Por Raymundo Costa - Valor Econômico
BRASÍLIA - As propostas de reformas da equipe econômica do presidente interino, Michel Temer, devem encontrar um ambiente mais favorável que Dilma Rousseff enfrentou no Congresso quando apoiou o ajuste fiscal do ex-ministro da Fazenda Joaquim Levy. A diferença é a maior identidade programática entre a atual base de apoio e o governo do PMDB, ao contrário do que acontecia quando o PT dava as cartas no Palácio do Planalto.
A oposição declarada a Temer é mais ou menos do mesmo tamanho da oposição a Dilma, algo em torno de 100 deputados na Câmara. Para ser exato, 99 deputados, resultado da soma de PT (58), PDT (20), PCdoB (11), P-SOL (6) e Rede Sustentabilidade (4). Número insuficiente para a esquerda requerer sozinha a abertura de CPIs ou lançar frentes parlamentares. Diz a lógica que esse espectro deveria tentar sair do isolamento buscando alianças ao centro ou ao menos num grupo de cerca de 70 deputados que podem vir a discordar do novo governo.
Feitas as contas, sobra numericamente para o governo Temer uma base monumental, algo em torno de 370 deputados (o impeachment teve 367 votos na Câmara). A presidente afastada tinha praticamente o mesmo número de deputados ao seu lado, supostamente, mas perdeu sustentação política. "O governo Temer tem agora uma base com unidade programática e expectativa de poder", diz Antonio Augusto Queiroz, diretor de documentação do Diap, entidade que presta assessoria legislativa às centrais sindicais.
Com a experiência de quem há 30 anos acompanha o dia a dia congressual, Toninho, como Queiróz é chamado, não vai ficar surpreso se a coalizão governista apoiar as propostas de reformas feitas pela equipe econômica, por mais duras que elas sejam. "Ela vai votar contra por quê?", pergunta ele. "Antes votavam contra o PT, agora têm a expectativa de eleger um dos seus para Presidência da República".
Na opinião do diretor do Diap, "o PT erra ao não procurar o diálogo". Toninho vê o PT ainda "muito ressentido". Mergulhado nesse ressentimento, "perdeu a racionalidade". Como não conversa, "não agrega ninguém, não consegue trazer um apoio de centro". Restam os movimentos sociais, mas esses- acredita - "estão sendo asfixiados financeiramente pelo governo Temer". O Minha Casa Minha Vida Entidades, por exemplo, ajudava grupos como o Movimento dos Trabalhadores Sem Teto (MTST).

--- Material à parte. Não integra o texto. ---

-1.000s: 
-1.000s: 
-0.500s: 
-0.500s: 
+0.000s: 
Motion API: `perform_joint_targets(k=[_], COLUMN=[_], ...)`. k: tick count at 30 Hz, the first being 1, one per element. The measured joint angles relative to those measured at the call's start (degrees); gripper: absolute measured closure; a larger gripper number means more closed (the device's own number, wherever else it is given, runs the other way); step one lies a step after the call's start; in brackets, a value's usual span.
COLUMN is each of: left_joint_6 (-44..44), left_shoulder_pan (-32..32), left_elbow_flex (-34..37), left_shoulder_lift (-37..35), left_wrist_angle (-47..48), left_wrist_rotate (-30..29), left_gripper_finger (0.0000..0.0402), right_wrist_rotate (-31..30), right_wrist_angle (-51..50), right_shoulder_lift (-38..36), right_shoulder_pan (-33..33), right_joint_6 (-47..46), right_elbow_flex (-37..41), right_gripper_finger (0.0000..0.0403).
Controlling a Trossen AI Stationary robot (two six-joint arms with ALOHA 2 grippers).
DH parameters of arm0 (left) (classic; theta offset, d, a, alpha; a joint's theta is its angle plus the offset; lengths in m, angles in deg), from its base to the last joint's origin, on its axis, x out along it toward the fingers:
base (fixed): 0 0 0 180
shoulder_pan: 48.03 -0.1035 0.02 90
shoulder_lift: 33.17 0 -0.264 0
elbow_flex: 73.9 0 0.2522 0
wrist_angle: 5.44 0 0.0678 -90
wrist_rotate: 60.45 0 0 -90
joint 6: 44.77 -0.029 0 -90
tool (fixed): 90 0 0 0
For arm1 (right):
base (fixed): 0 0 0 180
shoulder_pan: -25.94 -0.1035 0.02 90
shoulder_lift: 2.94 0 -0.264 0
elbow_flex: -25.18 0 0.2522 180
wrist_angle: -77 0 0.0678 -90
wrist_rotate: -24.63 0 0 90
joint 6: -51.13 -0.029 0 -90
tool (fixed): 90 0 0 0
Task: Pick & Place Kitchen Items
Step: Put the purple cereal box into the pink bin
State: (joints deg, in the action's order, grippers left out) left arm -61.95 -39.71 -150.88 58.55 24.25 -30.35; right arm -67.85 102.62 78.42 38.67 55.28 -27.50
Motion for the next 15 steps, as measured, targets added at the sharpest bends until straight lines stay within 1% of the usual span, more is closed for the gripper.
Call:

Segundo apurou o Valor, entidades sindicais mais ligadas ao PT estão apreensivas, por considerar que vão ter que bancar as manifestações (inclusive aquelas contra o impeachment) e acolher o pessoal desempregado do governo, que não é pequeno. Não dá para abrigar todos nos governos estaduais, como o de Minas Gerais, o maior na mão do PT.
O PT, as esquerdas em geral e o movimento sindical entram enfraquecidos na guerra das reformas. Hoje apenas 51 deputados têm origem no movimento sindical. Em 2006, eram 91 os sindicalistas. A razão da queda, na opinião de Toninho: a prioridade que o governo e partidos à esquerda deram à eleição de candidatos das máquinas governamental e partidária. O que levou à desmobilização da aliança e a formação de quadros nos movimentos sociais.
"A nova base não tem divergência ideológica", como acontecia quando o PT e não o PMDB eram o partido líder da coalizão, "e os conflitos no seu interior não são suficientes para levar os deputados a votar contra as reformas", acredita Toninho. "Ela só precisa de um presidente com pulso para aprovar as matérias. A oposição está isolada, raivosa e muitas vezes envergonhada por ter apoiado projetos como a renegociação da dívida dos Estados, que esfola com os servidores". Antes da saída de Dilma, esse era um dilema vivido por PSDB e DEM, quando decidiam votar contra o que apoiavam quando eram governo.
A identidade ideológica da base parlamentar, evidentemente, não é garantia para a aprovação das propostas de reforma como foram apresentadas, mas Toninho acredita que facilita a negociação e a composição dos interesses no interior da coalizão.